For Everyone: Staying Safe and Avoiding Injury
Physical activity is generally safe for everyone. People who are physically fit have less chance of injury than those who are not fit. The health benefits you gain from being active are far greater than the chances of getting hurt. Being inactive is definitely not good for your health.
Here are some things you can do to stay safe while you are active:
- If you haven’t been active in a while, start slowly and build up.
- Learn about the types and amounts of activity that are right for you.
- Choose activities that are appropriate for your fitness level.
- Build up the time you spend before switching to activities that take more effort.
- Use the right safety gear and sports equipment.
- Choose a safe place to do your activity.
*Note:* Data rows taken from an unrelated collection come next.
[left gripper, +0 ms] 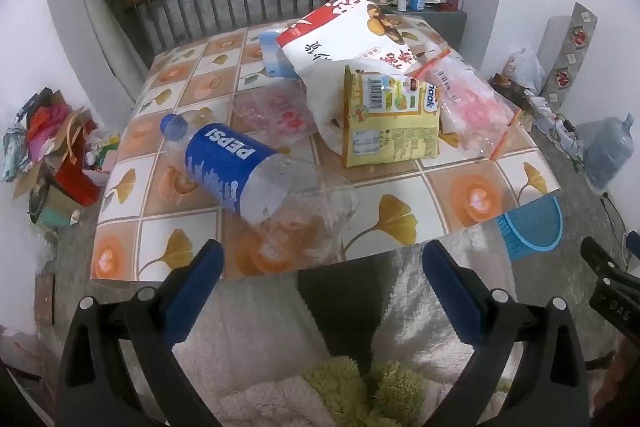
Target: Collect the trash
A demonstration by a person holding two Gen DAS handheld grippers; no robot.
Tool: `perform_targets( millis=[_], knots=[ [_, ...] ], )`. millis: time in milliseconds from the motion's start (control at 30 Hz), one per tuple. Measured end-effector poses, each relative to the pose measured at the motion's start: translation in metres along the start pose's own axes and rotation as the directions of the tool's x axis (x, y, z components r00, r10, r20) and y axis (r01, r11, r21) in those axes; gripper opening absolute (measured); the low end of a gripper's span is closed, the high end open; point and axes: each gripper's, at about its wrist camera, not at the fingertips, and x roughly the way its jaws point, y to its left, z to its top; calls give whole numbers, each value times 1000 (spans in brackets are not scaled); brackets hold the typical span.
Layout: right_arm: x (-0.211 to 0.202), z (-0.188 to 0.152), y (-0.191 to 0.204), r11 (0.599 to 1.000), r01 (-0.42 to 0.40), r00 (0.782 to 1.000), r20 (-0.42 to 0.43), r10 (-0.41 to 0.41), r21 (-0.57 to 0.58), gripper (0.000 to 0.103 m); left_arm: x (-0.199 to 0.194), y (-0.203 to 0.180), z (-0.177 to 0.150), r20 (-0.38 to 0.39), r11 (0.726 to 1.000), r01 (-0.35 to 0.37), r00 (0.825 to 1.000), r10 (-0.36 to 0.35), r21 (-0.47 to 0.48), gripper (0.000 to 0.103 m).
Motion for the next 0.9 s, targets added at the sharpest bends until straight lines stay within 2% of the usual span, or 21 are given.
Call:
perform_targets(
  millis=[900],
  knots=[
    [0, 2, 6, 1000, -7, 1000, 3, 7, -6, 95, 1, 4, -2, -5, 1000, -1, 1000, 1, -4, 98]
  ],
)
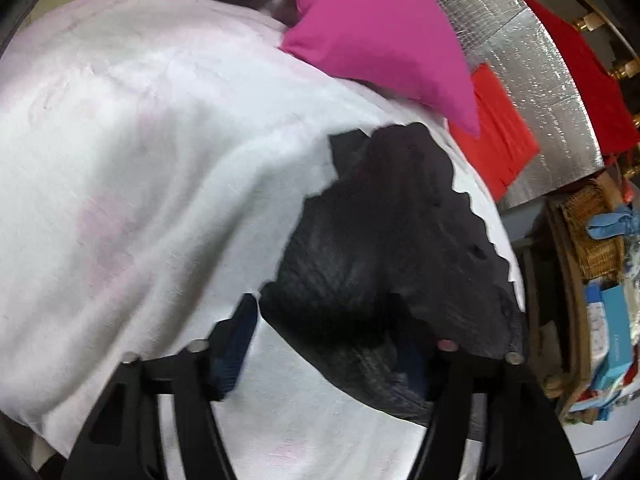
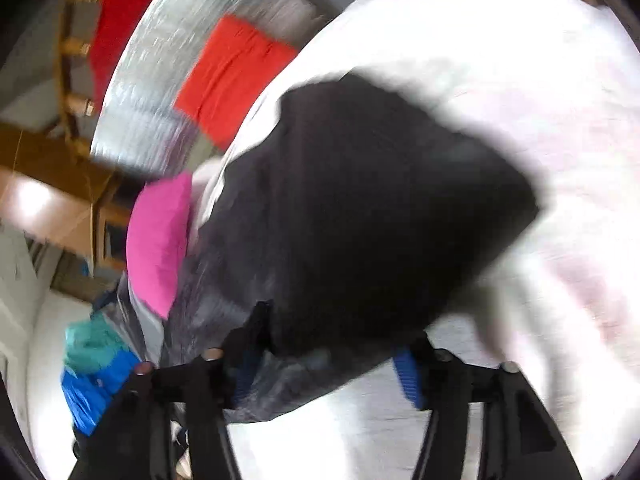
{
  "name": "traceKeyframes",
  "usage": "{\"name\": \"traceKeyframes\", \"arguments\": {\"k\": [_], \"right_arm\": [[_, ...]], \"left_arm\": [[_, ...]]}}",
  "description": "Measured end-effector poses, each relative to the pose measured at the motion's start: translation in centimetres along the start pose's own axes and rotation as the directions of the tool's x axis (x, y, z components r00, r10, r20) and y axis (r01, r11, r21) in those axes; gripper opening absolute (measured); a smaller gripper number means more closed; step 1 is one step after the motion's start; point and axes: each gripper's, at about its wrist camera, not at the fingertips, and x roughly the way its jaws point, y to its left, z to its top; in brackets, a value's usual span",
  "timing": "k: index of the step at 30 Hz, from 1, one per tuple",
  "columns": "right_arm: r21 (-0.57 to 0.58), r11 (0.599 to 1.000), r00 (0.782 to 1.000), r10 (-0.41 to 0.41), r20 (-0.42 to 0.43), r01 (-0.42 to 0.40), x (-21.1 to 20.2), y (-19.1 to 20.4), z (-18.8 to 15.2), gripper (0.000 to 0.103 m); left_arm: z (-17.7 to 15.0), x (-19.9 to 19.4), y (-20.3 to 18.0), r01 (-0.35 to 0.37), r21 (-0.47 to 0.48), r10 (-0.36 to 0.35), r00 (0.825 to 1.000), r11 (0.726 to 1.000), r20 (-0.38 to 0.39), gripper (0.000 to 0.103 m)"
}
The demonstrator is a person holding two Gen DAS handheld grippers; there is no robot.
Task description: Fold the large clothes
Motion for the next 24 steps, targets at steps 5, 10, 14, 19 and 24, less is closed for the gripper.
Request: {"name": "traceKeyframes", "arguments": {"k": [5,10,14,19,24], "right_arm": [[0.135,0.99,0.995,0.022,0.1,-0.035,-2.9,-4.1,2.5,0.077],[0.157,0.983,0.994,0.082,0.071,-0.093,-1.6,-4.9,4.5,0.077],[0.082,0.997,0.996,0.004,0.09,-0.012,-0.3,-2.8,5.3,0.051],[-0.082,0.996,0.98,-0.019,0.197,0.036,-2.6,0.3,4.8,0.03],[-0.066,0.988,0.988,-0.132,0.086,0.138,-0.1,-0.6,5.2,0.033]], "left_arm": [[0.8,-0.1,0.4,0.017,-0.019,-0.017,1.0,1.0,0.001,0.072],[1.5,0.1,0.6,0.019,-0.028,-0.018,1.0,0.999,0.022,0.072],[2.3,1.1,-0.3,0.001,0.014,-0.002,1.0,1.0,0.029,0.069],[3.1,1.1,-1.3,0.003,0.071,-0.007,0.999,0.997,0.054,0.049],[3.2,1.9,-2.0,-0.086,0.104,0.083,0.996,0.991,0.035,0.065]]}}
- See a health care provider if you have a health problem.
No matter where you relocate, the coast, mountains, or the west, east, north or south, regular exercise is a critical part of staying healthy. People who are active live longer and feel better. Exercise can help you maintain a healthy weight. It can delay or prevent diabetes, some cancers and heart problems.
Remember, adults need at least 30 minutes of moderate physical activity at least five days per week. Examples include walking briskly, mowing the lawn, dancing, swimming for recreation or bicycling. Stretching and weight training can also strengthen your body and improve your fitness level.
The key is to find the right exercise for you. If it is fun, you are more likely to stay motivated. You may want to walk with a friend, join a class or plan a group bike ride. If you’ve been inactive for awhile, use a sensible approach and start out slowly!